Exercise brief — Pictures stay out of the copy. Retype exactly the lines below from the one with "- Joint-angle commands" through the one with "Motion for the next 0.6".

Supplied material —
========

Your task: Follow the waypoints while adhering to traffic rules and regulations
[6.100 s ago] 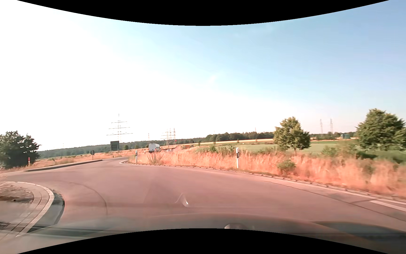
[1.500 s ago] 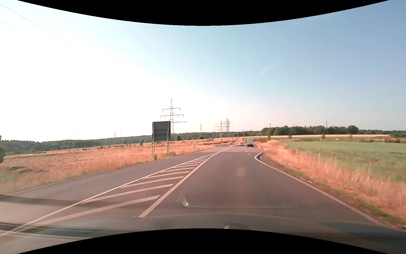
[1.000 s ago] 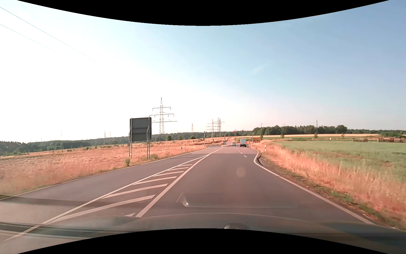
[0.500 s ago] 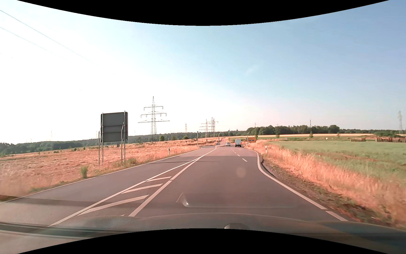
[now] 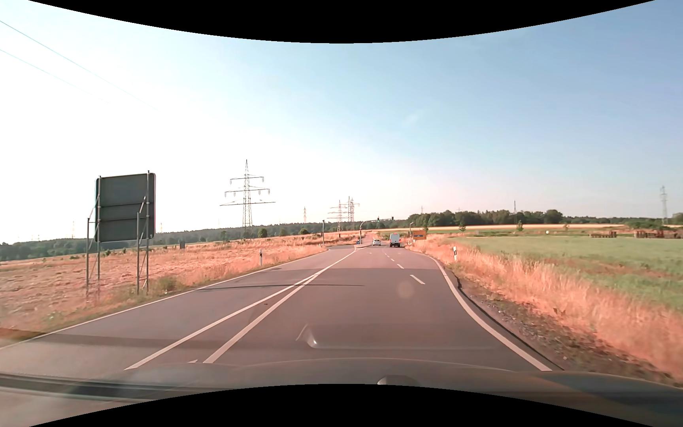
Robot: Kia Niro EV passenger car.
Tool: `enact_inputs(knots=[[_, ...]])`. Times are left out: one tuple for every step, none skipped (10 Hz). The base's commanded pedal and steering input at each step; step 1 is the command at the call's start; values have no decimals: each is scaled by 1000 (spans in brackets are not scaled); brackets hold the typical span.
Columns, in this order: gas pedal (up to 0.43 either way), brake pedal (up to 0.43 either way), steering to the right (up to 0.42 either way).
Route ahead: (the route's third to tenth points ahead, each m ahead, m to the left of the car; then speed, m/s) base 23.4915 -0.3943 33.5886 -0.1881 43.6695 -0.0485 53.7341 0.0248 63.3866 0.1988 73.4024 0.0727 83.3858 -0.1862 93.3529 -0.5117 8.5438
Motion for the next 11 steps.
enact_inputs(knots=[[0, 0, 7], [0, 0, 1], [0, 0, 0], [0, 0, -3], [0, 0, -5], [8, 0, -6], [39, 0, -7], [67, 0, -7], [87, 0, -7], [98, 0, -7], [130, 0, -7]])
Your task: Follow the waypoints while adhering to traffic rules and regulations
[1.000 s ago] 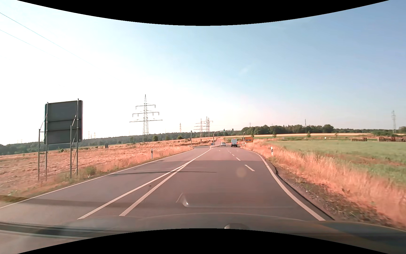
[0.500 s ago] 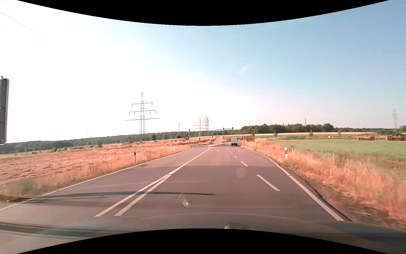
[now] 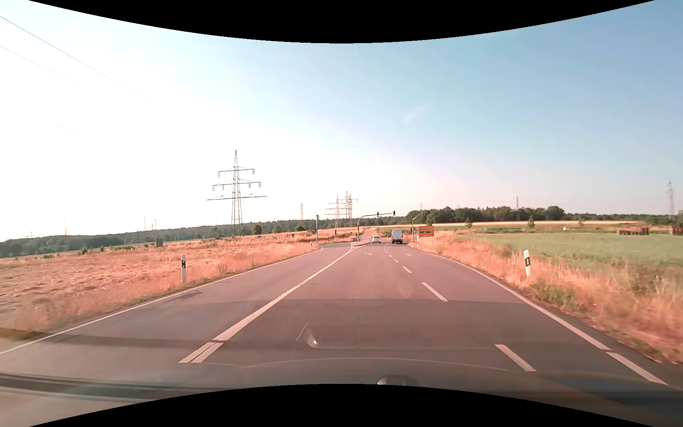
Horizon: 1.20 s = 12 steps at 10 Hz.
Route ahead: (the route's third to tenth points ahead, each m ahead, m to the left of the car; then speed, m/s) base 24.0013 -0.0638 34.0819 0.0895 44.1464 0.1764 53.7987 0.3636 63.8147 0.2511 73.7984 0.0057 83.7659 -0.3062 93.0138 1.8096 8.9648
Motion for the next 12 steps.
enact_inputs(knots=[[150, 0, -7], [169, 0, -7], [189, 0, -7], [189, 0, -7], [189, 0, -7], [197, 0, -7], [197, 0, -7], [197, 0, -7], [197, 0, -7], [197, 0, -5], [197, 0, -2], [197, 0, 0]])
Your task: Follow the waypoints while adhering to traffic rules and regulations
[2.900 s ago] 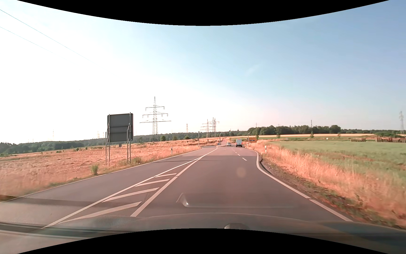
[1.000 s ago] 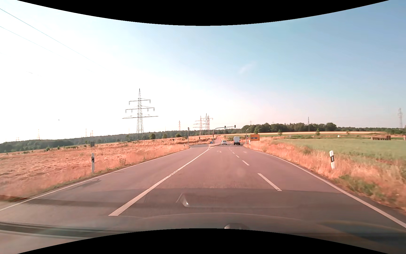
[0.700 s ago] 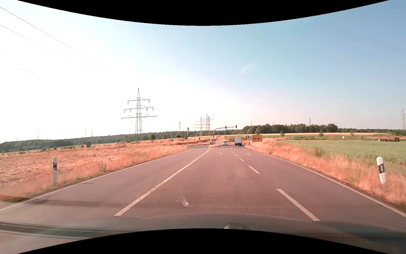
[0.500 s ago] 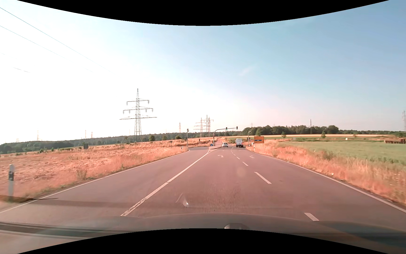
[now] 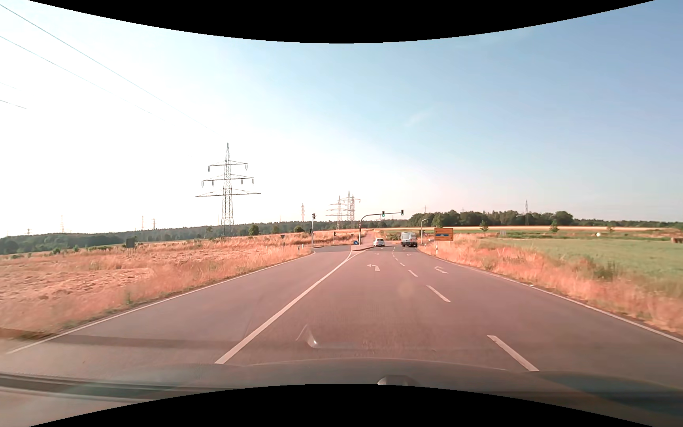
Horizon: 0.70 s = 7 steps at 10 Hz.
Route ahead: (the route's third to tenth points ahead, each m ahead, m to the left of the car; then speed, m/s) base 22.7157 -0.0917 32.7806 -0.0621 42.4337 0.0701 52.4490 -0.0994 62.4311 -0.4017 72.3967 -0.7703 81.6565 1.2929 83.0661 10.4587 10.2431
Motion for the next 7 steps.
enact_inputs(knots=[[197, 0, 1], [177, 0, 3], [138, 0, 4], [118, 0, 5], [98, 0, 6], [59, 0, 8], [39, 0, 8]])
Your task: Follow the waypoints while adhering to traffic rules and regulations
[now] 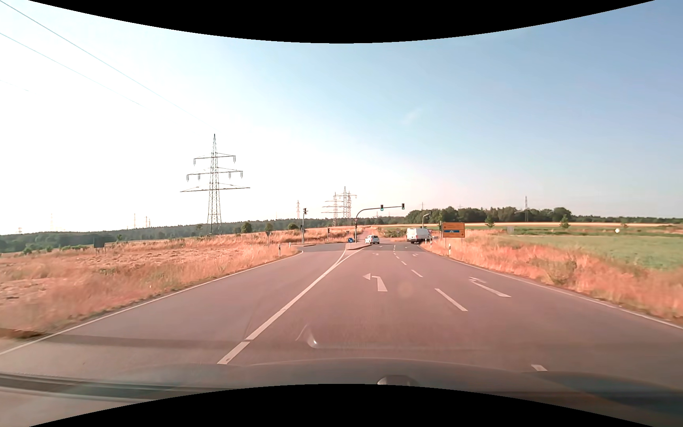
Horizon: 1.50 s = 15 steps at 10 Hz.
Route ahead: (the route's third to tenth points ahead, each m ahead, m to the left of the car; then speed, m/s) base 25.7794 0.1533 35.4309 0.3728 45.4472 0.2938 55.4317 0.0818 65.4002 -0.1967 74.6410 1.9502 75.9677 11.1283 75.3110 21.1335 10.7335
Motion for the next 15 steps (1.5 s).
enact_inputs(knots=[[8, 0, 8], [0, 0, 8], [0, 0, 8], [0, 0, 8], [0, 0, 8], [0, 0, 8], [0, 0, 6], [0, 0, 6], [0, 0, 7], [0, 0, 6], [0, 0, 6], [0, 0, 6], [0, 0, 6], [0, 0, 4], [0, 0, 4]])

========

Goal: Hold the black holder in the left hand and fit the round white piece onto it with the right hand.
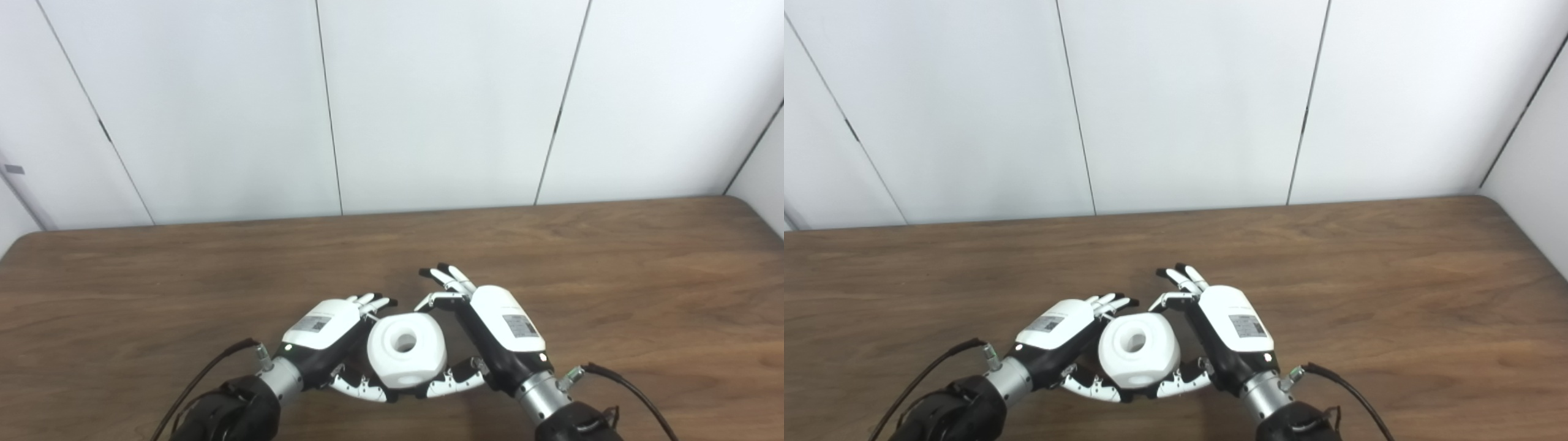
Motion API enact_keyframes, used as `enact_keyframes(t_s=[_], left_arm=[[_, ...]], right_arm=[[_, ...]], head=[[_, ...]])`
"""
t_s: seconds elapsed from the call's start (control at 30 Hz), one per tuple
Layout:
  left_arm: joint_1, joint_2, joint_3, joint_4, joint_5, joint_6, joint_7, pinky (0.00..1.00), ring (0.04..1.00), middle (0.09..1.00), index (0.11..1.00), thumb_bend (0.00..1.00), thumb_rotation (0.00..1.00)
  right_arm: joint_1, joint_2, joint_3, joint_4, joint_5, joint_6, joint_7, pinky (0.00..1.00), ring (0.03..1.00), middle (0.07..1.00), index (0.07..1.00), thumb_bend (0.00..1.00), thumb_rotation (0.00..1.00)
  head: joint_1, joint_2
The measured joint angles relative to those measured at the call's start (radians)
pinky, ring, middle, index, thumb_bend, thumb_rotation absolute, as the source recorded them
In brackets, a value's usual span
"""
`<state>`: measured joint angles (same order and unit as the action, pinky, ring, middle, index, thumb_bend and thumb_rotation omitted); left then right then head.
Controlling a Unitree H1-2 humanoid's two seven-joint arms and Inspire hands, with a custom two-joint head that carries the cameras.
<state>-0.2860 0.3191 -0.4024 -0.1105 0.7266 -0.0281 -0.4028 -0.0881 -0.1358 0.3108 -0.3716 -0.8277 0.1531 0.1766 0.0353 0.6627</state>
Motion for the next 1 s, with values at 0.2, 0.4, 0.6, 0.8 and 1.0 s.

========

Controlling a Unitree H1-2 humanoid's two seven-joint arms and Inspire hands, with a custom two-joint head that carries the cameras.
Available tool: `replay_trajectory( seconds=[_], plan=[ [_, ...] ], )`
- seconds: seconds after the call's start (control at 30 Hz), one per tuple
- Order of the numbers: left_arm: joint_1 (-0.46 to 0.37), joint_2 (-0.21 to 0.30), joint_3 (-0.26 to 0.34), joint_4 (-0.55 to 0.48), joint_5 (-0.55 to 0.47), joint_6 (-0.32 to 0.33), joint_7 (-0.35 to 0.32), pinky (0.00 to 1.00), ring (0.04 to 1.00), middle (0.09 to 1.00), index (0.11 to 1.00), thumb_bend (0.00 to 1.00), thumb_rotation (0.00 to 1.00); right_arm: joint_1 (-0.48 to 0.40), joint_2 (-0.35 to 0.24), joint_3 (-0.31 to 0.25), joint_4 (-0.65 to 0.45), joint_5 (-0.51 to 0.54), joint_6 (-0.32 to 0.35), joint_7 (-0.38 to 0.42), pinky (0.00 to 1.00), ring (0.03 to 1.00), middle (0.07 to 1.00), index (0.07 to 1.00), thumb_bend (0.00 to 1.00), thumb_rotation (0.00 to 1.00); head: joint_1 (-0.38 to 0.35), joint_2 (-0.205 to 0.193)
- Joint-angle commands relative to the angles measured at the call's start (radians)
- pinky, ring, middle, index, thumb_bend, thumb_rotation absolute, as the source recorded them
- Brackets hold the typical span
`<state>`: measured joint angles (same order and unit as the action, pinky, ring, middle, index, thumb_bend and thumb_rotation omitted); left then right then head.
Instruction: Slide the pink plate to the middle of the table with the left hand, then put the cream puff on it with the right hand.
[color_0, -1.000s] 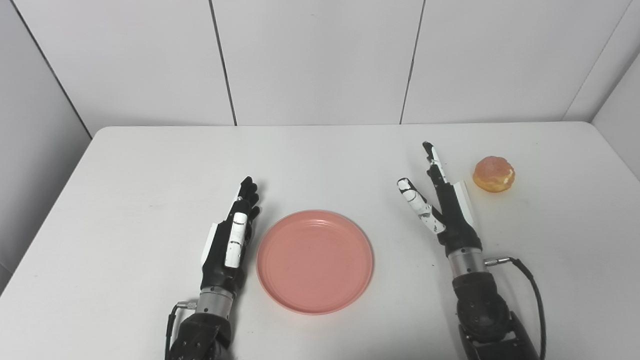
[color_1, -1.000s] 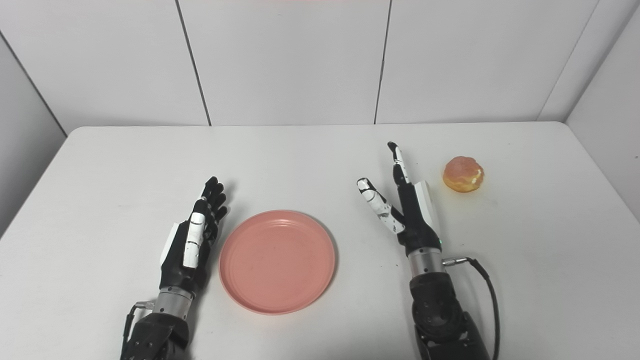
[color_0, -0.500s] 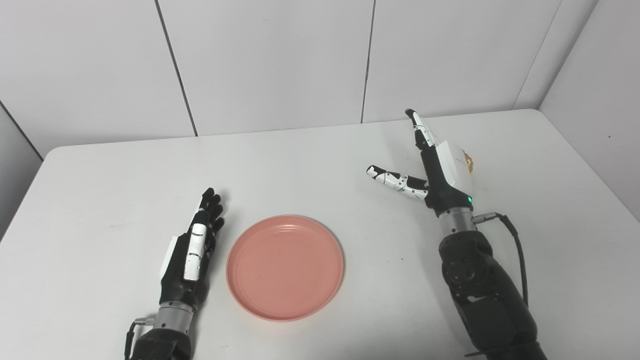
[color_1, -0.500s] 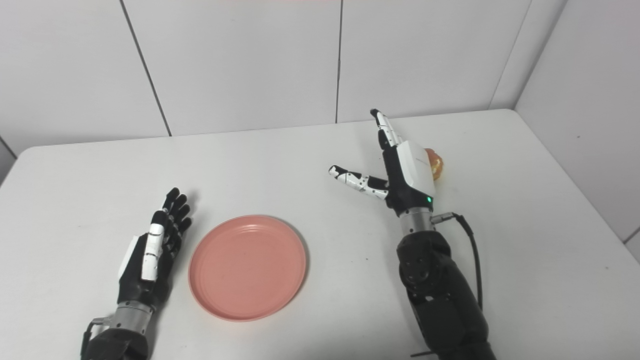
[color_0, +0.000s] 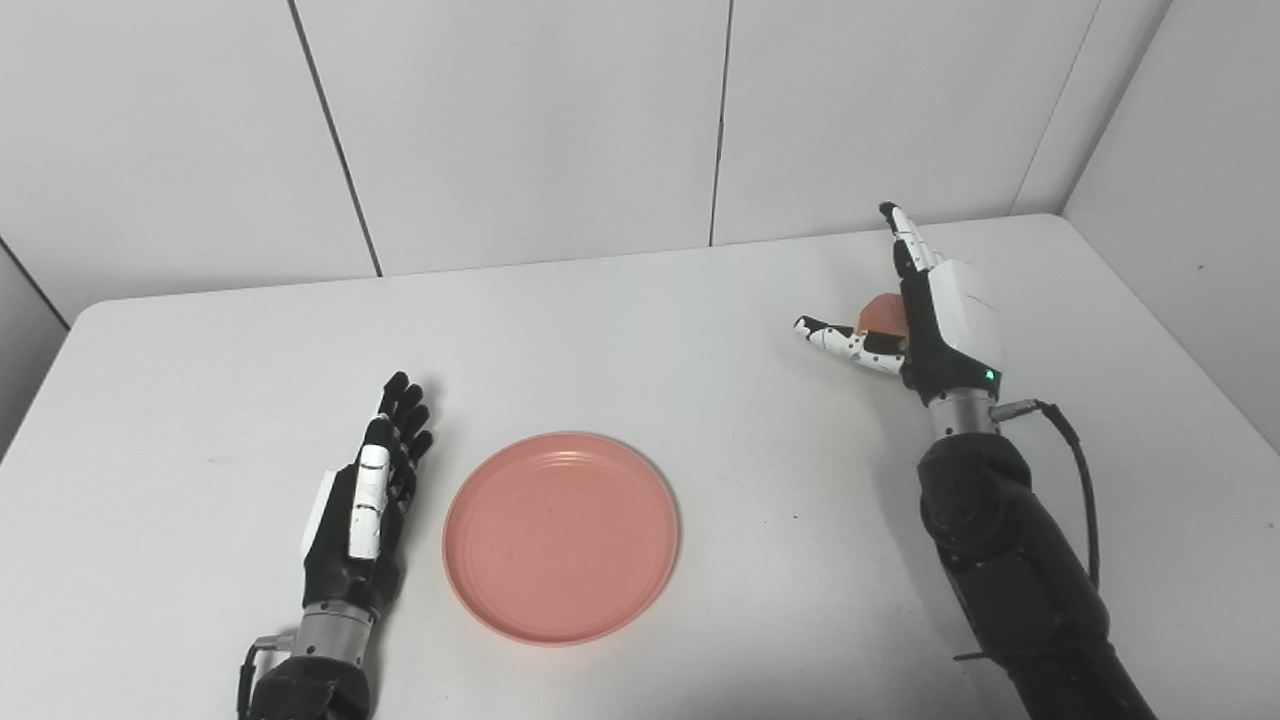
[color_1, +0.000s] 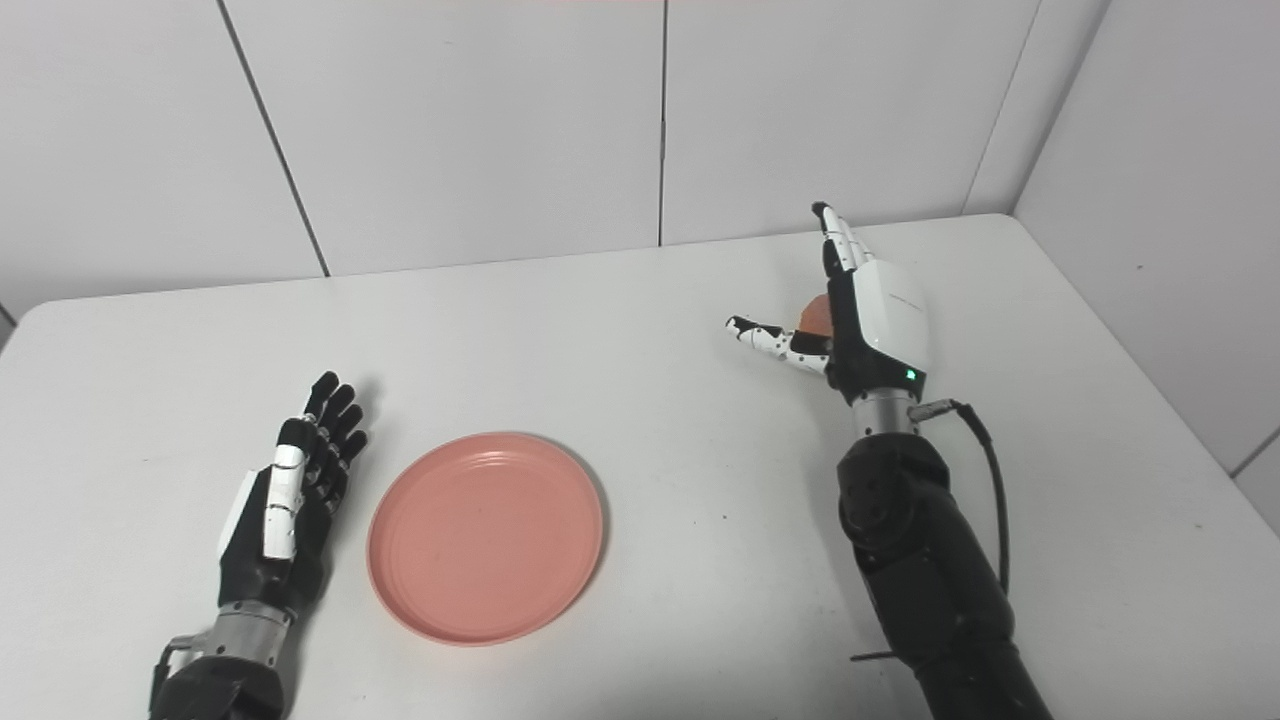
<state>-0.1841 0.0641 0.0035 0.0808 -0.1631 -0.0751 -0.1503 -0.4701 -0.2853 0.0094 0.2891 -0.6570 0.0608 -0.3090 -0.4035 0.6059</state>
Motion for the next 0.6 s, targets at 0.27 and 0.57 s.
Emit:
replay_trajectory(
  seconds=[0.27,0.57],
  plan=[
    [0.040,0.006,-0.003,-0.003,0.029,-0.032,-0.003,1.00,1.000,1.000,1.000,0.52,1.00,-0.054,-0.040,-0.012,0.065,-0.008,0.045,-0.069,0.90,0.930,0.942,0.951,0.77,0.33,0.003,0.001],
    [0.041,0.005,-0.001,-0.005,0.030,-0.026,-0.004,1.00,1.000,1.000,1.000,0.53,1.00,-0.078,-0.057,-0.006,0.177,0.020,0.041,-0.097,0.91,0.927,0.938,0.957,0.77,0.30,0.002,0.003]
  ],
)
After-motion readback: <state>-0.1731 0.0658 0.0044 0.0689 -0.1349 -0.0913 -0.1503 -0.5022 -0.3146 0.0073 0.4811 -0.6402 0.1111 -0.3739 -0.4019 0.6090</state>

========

Finished task —
- Joint-angle commands relative to the angles measured at the call's start (radians)
- pinky, ring, middle, index, thumb_bend, thumb_rotation absolute, as the source recorded them
- Brackets hold the typical span
`<state>`: measured joint angles (same order and unit as the action, pinky, ring, middle, index, thumb_bend and thumb_rotation omitted); left then right then head.
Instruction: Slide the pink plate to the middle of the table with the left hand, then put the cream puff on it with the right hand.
[color_0, -1.000s] 
[color_1, -1.000s] 
[color_0, -0.500s] 
[color_1, -0.500s] 
[color_0, +0.000s] 
[color_1, +0.000s] 
<state>-0.1841 0.0641 0.0035 0.0808 -0.1631 -0.0751 -0.1503 -0.4701 -0.2853 0.0094 0.2891 -0.6570 0.0608 -0.3090 -0.4035 0.6059</state>
Motion for the next 0.6 s, targets at 0.27 and 0.57 s.

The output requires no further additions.